If a line below contains "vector", add it to your tally, then answer with the tally alone.

------ Input data ------

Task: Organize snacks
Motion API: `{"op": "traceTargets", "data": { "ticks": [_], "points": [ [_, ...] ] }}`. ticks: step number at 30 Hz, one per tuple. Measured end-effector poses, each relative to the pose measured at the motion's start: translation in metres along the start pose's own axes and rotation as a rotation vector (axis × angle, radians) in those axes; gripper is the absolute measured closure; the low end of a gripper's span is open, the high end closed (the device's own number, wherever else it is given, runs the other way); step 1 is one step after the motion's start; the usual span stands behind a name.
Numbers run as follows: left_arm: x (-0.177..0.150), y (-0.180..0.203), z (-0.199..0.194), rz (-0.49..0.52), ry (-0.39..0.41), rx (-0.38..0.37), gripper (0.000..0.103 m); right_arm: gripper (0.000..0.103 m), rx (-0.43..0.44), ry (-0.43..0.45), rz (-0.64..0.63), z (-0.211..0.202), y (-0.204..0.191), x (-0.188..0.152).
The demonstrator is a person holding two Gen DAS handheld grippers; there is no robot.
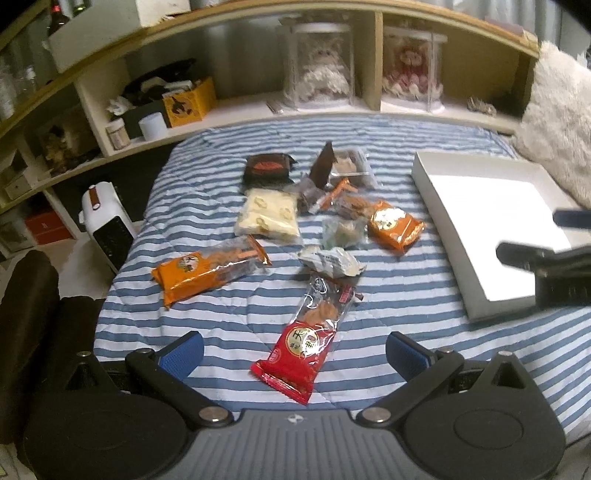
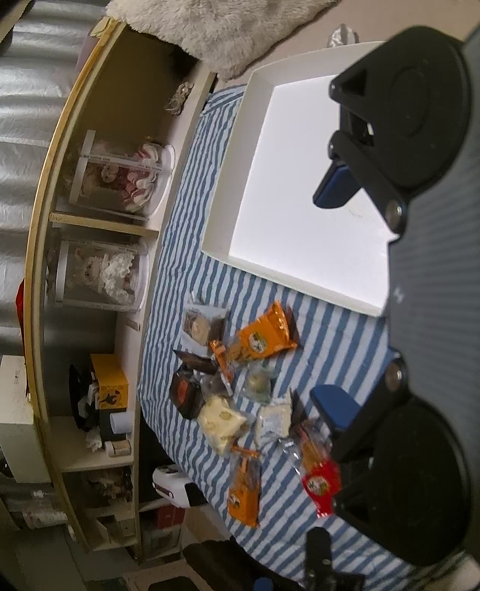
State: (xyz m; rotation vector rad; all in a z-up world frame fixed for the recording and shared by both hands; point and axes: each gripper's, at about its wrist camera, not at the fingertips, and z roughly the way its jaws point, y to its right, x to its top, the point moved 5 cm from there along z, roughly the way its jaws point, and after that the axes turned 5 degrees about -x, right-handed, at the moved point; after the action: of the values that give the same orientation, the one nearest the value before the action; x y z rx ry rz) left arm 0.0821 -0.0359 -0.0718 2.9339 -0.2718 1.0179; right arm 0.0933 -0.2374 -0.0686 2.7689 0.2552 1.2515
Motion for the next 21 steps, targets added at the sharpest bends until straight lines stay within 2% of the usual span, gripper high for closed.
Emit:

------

[Exercise response]:
2